WHAT TO DO:
Only a number is expected here: the count of lines in this data where "below" occurs.

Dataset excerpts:
---

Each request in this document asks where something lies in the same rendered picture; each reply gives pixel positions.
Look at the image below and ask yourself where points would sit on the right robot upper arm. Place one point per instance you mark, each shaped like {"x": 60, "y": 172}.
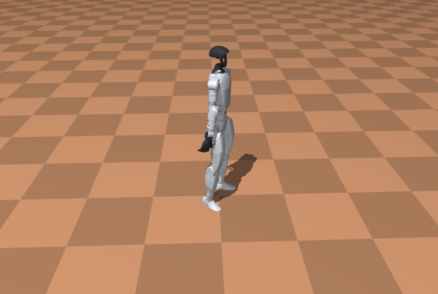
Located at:
{"x": 213, "y": 86}

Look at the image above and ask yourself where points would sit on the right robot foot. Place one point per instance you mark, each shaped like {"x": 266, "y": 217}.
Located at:
{"x": 212, "y": 205}

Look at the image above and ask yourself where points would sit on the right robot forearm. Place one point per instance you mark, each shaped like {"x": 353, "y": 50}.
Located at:
{"x": 211, "y": 121}

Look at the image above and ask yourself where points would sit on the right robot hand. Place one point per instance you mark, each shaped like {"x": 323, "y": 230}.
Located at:
{"x": 206, "y": 144}

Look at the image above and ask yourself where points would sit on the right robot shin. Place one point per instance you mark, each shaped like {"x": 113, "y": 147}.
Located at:
{"x": 211, "y": 181}

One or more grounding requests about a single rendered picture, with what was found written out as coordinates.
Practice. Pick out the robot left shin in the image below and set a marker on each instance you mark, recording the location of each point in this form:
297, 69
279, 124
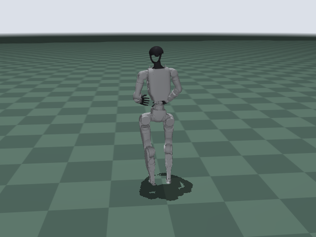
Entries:
150, 165

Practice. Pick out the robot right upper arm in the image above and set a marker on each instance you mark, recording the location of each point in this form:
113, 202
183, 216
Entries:
176, 81

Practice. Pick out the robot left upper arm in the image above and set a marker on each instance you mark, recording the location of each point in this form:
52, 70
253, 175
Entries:
142, 75

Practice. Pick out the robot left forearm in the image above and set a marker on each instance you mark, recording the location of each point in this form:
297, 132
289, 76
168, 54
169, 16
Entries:
137, 101

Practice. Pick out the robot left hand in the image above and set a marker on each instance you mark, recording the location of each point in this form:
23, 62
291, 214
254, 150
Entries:
142, 103

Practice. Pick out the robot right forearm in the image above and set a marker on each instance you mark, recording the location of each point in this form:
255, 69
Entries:
171, 97

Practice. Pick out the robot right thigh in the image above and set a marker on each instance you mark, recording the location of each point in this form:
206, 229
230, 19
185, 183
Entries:
168, 126

---

ANSWER TO THIS EXERCISE:
2